Here is what the US Fed did to the currency it is supposedly a steward of yesterday. The USD plunged below an important support level. If this breakdown holds below 80.50, it measures to the mid-70’s. Enter an ‘inflation trade’, in which we’d look to fan out from the precious metals and include other commodity and global stock items.
It appears that this is how our projected final leg (into 2014) of the cyclical bull market is going to be fueled.
The Fed has exposed itself as little more than a delivery vehicle for inflation (Captain Obvious speaks…). I feel almost a little bit soiled for having even entertained the idea that they might have had some guts about them. With the economy doing okay by outward appearances, they had a chance give the impression that they were on the job, and they rolled over. How desperate is that?
Checking in on some fundamental underpinnings for the precious metals…
Yield curves continued the short term trend we have been noting and reacted in a highly gold-positive way yesterday.
Gold vs. Crude Oil made a big white candle yesterday.
Gold-Base Metals surged.
As did Gold-US stock market off of important support we have been noting.
Finally, our most important indicator, gold vs. broad commodities surged back above the short term and 50 day moving averages.
Keeping alive our biggest picture thesis (by Gold-CCI monthly chart), which is an ongoing and secular economic contraction against which policy makers systematically promote inflation. Counter cyclical gold out performs cyclical commodities over the long term span of an ongoing contraction.
If the TIP-TLT ratio (inflation protected bonds vs. unprotected T bonds) finally moves upward strongly from its bottoming pattern, we could have compelling evidence that an inflation trade – confounding a majority that think inflation is no longer a problem – in the making.
In the weekly letter we noted bottoming patterns in things like Agricultural commodities and REE’s. We also noted this big picture status of the GYX (base metals).
Add GYX as a would-be green light to an inflation trade if 350 is retaken.
The likes of Palladium could be a good play if/as it holds the support we noted in NFTRH 256.
Probably the most sensitive indicator to an inflation trade would be the silver-gold ratio. Above is the silver-gold ratio’s status after it made an important bullish reversal candle last Friday as noted in #256, and then did even more good downside work yesterday before a hard upward reversal. A break to new highs in the SGR would be a good inflation indicator.
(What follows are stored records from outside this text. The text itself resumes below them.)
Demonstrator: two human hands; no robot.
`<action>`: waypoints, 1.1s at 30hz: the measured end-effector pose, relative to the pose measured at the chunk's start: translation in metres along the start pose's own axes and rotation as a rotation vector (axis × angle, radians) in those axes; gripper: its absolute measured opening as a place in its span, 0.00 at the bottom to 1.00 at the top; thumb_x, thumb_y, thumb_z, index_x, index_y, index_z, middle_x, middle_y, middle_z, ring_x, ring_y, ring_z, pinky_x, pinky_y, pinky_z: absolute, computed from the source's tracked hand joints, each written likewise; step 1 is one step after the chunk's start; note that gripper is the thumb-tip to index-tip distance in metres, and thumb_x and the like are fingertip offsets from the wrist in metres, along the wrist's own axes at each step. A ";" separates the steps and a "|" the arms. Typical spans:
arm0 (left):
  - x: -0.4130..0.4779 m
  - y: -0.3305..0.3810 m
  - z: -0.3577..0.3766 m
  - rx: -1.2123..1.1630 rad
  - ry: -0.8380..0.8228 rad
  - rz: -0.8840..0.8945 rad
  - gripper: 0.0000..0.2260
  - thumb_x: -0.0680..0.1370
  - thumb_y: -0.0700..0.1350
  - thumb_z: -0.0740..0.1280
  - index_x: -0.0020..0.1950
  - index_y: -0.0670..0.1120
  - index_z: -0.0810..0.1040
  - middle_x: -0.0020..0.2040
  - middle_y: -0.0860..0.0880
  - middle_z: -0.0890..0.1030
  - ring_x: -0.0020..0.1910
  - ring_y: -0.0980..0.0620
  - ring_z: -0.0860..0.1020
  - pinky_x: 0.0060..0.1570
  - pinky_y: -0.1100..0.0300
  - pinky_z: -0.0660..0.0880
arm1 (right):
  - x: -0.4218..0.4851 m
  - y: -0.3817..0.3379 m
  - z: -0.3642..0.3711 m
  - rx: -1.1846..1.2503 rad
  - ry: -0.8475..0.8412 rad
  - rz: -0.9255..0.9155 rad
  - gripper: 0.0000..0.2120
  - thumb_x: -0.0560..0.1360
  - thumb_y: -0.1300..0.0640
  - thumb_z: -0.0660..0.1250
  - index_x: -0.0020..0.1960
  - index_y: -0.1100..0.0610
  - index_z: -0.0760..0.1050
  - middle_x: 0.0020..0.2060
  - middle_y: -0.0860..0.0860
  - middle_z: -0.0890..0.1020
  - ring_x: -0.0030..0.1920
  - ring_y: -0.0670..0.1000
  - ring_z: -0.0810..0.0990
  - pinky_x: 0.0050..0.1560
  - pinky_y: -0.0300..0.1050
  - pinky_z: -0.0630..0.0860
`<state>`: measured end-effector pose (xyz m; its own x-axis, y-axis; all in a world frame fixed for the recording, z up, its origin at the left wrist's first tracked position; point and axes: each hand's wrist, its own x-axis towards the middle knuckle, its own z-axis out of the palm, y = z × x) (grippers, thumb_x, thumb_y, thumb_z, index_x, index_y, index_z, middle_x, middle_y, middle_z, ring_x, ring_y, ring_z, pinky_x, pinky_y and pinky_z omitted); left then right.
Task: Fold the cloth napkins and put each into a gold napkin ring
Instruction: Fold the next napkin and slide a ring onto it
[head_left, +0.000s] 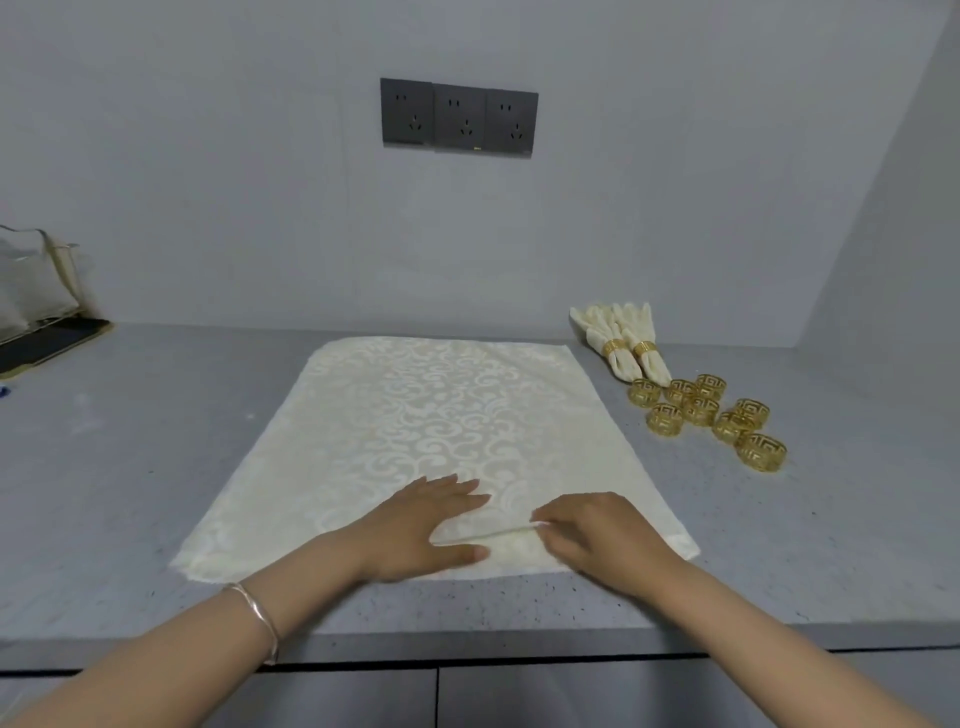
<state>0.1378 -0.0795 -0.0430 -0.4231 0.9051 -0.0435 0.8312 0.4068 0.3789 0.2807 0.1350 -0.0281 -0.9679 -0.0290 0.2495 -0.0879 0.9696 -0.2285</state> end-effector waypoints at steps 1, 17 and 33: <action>-0.002 0.000 -0.002 -0.015 0.006 -0.008 0.30 0.75 0.69 0.57 0.75 0.63 0.57 0.76 0.64 0.53 0.75 0.65 0.47 0.74 0.61 0.44 | 0.001 -0.002 -0.001 0.054 0.030 0.037 0.11 0.78 0.51 0.63 0.56 0.51 0.81 0.51 0.44 0.84 0.50 0.44 0.80 0.51 0.40 0.74; -0.031 -0.050 -0.084 -0.281 0.010 -0.183 0.21 0.78 0.52 0.66 0.28 0.47 0.66 0.27 0.53 0.64 0.27 0.56 0.61 0.34 0.61 0.57 | 0.023 0.052 -0.054 0.359 -0.269 0.149 0.21 0.75 0.42 0.64 0.29 0.55 0.70 0.26 0.48 0.64 0.28 0.44 0.61 0.32 0.38 0.57; 0.031 -0.083 -0.145 -0.245 -0.207 -0.389 0.22 0.77 0.52 0.68 0.24 0.53 0.69 0.24 0.59 0.69 0.26 0.58 0.68 0.32 0.67 0.65 | 0.093 0.099 -0.085 0.323 -0.493 0.472 0.14 0.71 0.37 0.67 0.46 0.47 0.78 0.45 0.37 0.81 0.49 0.43 0.79 0.56 0.40 0.74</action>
<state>0.0034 -0.1033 0.0581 -0.5842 0.7076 -0.3975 0.5062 0.7005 0.5030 0.2019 0.2493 0.0521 -0.9063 0.1926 -0.3763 0.3711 0.7887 -0.4901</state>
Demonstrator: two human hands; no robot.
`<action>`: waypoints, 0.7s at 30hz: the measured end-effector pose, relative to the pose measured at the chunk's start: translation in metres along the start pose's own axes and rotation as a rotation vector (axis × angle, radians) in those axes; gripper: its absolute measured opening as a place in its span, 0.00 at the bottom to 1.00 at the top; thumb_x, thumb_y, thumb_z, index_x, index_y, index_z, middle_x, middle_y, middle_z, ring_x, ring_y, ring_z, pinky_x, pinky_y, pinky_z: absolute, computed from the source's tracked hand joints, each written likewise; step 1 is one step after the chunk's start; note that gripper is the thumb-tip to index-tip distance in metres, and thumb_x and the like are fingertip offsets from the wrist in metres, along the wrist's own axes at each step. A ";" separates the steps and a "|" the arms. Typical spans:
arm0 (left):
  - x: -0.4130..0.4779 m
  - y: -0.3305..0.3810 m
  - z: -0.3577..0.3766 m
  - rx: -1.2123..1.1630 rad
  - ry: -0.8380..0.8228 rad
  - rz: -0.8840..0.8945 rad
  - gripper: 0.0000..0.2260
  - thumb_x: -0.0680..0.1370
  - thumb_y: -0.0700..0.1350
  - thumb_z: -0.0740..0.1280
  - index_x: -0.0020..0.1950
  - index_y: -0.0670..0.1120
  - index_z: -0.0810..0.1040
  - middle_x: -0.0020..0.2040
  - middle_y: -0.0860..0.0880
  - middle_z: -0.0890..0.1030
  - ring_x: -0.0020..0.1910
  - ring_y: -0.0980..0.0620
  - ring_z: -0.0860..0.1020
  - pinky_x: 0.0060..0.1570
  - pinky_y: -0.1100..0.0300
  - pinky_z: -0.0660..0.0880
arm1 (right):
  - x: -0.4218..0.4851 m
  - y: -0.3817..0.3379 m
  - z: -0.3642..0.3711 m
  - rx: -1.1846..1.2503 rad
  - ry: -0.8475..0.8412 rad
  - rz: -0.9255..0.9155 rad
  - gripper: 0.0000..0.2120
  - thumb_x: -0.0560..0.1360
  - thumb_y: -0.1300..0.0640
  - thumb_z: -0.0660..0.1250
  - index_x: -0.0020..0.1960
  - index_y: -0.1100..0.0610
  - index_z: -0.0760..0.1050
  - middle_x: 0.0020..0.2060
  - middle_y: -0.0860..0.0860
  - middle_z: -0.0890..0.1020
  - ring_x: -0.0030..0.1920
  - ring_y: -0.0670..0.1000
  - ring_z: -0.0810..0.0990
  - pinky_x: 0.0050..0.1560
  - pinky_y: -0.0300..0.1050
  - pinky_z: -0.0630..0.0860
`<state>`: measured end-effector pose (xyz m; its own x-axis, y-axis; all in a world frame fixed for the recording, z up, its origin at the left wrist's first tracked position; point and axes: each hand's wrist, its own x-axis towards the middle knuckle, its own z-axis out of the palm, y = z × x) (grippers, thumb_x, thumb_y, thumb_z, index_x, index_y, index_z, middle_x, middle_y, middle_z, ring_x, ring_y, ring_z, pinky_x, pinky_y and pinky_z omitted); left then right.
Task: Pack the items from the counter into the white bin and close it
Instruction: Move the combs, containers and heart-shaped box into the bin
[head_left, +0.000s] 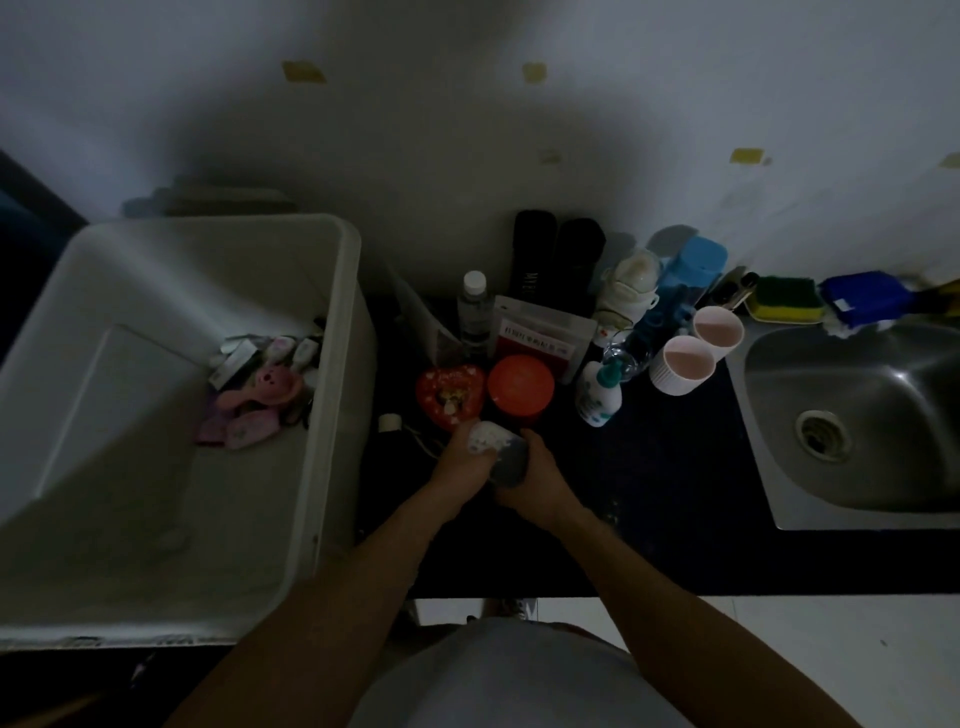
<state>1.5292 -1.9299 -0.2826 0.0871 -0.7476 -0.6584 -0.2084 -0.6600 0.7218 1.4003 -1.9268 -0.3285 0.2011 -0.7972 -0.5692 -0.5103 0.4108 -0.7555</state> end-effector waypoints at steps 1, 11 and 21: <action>-0.001 0.002 0.001 0.005 0.001 0.012 0.22 0.81 0.38 0.61 0.76 0.45 0.62 0.71 0.43 0.70 0.68 0.44 0.71 0.66 0.55 0.70 | 0.001 0.001 0.001 -0.019 0.029 -0.008 0.45 0.64 0.64 0.77 0.75 0.59 0.56 0.68 0.56 0.69 0.65 0.53 0.73 0.61 0.48 0.76; -0.015 0.025 -0.015 0.087 0.047 0.217 0.24 0.80 0.40 0.64 0.75 0.49 0.63 0.71 0.44 0.69 0.68 0.45 0.70 0.68 0.52 0.70 | -0.025 -0.020 -0.008 -0.035 0.284 -0.210 0.38 0.60 0.51 0.75 0.68 0.49 0.66 0.59 0.49 0.73 0.58 0.52 0.74 0.58 0.51 0.77; -0.040 0.073 -0.052 -0.017 0.076 0.455 0.13 0.79 0.46 0.65 0.64 0.52 0.74 0.59 0.51 0.78 0.56 0.54 0.78 0.54 0.62 0.78 | -0.055 -0.091 -0.038 -0.041 0.448 -0.529 0.32 0.60 0.54 0.78 0.55 0.33 0.67 0.51 0.32 0.75 0.52 0.34 0.77 0.47 0.29 0.74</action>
<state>1.5615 -1.9524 -0.1920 0.0624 -0.9645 -0.2568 -0.2258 -0.2643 0.9376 1.4038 -1.9369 -0.2162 0.0714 -0.9952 0.0673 -0.4718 -0.0931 -0.8767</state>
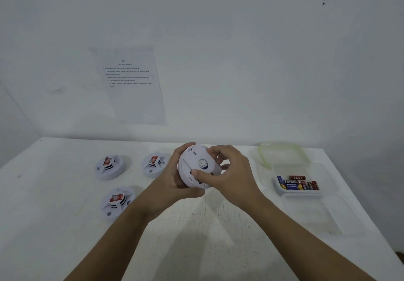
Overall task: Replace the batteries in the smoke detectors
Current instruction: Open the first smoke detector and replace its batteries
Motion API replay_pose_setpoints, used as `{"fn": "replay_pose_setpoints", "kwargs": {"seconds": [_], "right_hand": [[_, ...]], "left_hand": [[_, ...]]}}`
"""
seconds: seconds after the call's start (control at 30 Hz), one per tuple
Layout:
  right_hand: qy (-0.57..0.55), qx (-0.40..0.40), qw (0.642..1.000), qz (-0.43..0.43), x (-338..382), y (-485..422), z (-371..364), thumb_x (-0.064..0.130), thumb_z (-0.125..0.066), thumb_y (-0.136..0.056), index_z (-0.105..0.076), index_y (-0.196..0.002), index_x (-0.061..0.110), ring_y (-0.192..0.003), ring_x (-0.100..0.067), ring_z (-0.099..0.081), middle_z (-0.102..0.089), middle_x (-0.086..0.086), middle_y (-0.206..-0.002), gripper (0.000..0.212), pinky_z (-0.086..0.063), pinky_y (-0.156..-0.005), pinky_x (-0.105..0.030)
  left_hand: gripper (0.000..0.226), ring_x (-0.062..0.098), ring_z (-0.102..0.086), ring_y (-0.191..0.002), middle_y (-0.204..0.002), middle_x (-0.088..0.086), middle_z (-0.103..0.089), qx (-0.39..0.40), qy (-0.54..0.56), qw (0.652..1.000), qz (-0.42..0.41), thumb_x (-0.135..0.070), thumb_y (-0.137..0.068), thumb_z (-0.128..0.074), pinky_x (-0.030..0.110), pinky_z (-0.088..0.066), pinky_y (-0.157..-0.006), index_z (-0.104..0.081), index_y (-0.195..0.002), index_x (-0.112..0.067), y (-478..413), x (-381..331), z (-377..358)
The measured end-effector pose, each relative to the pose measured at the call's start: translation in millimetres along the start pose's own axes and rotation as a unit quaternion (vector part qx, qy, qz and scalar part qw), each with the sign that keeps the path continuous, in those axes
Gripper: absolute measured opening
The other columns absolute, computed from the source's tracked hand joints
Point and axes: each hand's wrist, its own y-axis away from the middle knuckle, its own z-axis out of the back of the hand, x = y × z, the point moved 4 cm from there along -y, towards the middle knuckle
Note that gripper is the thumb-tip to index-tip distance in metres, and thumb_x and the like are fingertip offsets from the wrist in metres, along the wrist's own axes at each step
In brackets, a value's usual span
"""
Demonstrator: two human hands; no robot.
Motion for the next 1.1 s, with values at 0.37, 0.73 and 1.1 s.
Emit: {"fn": "replay_pose_setpoints", "kwargs": {"seconds": [0.37,0.73,1.1], "right_hand": [[0.035,0.046,0.997,0.05,-4,-6,4,0.042,-0.09,-0.064,-0.068,-0.111,0.026,-0.096,-0.003,-0.058,-0.063,0.016,-0.103,0.053,-0.045,-0.077,-0.01],[-0.256,-0.019,0.958,-0.13,-38,-9,25,0.026,-0.075,-0.086,-0.065,-0.121,0.025,-0.086,-0.017,-0.068,-0.071,-0.004,-0.097,0.036,-0.059,-0.075,-0.03],[-0.254,0.118,0.923,-0.264,-101,29,-16,0.021,-0.064,-0.095,-0.06,-0.128,0.036,-0.092,-0.034,-0.067,-0.069,-0.016,-0.111,0.037,-0.062,-0.078,-0.04]], "left_hand": [[0.093,0.008,-0.06,-0.122,-0.129,-0.02,-0.059,0.024,-0.095,0.995,0.008,0.007,-0.074,-0.084,0.027,-0.059,-0.084,-0.037,-0.142,-0.035,-3,-3,5],[0.099,0.005,-0.059,-0.12,-0.122,-0.025,-0.057,-0.015,-0.105,0.994,0.025,0.009,-0.067,-0.087,0.032,-0.061,-0.085,-0.039,-0.139,-0.038,-3,21,21],[0.1,0.003,-0.058,-0.122,-0.129,-0.023,-0.057,-0.04,-0.096,0.994,0.026,0.0,-0.064,-0.092,0.028,-0.06,-0.084,-0.04,-0.142,-0.036,15,31,28]]}}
As it stands, the precious metals are the early indicator to inflation. The dollar is breaking down and the Fed seems to want to maintain/create a bubble. That bubble would likely not be in US stocks, but would now transition to a global status with the precious metals as the early indicator.
Bottom Line
The Fed has opened the door to a closet full of commodities that could gain strength. Global stocks (see Asia, see emerging markets) have already kicked open the barn door as we have been noting. Per the brokerage graphic at the ‘Model Portfolio’ page Asia, Russia and Canada are held. I would look for additional opportunities.
Silver should out perform gold if an inflationary phase is ahead. For this to be fundamentally healthy for gold stocks we want to see gold out perform general commodities (especially oil) and the US stock market.
While I am at 33% committed to precious metals, I seldom go more than 50-70% committed in total (i.e. I almost always keep substantial cash levels). So I would like to try to add to these items but also hold cash in reserve to fan out to other areas if a general inflation issue is brewing.
As for commodities, I already bought Agriculture as noted in the Brokerage graphic at the ‘Model Portfolios’ page and per the bottoming pattern we have been noting in DBA. I am also interested in Palladium, REE’s, Copper and possibly Uranium if the signs continue to indicate inflation.
Within this, I’d expect the current trade in T bonds to be just that, only a trade. With what the Fed is doing we cannot rule out that they could put the final nail in the bond bull’s coffin. As it stands T bonds went up after FOMC, ostensibly because the Fed is going to keep buying them. That is a racket and should be faded eventually if real inflation chickens come home to roost as a result of the Fed’s actions.
The market is now officially F.U.N. because the cards are on the table, a new trend is getting established in the precious metals (assuming that the short term correction of the rally off the June bottom ended yesterday) and this may indicate other areas of interest as well. The analysis now happily shifts to maintenance, definition and opportunity mode going forward.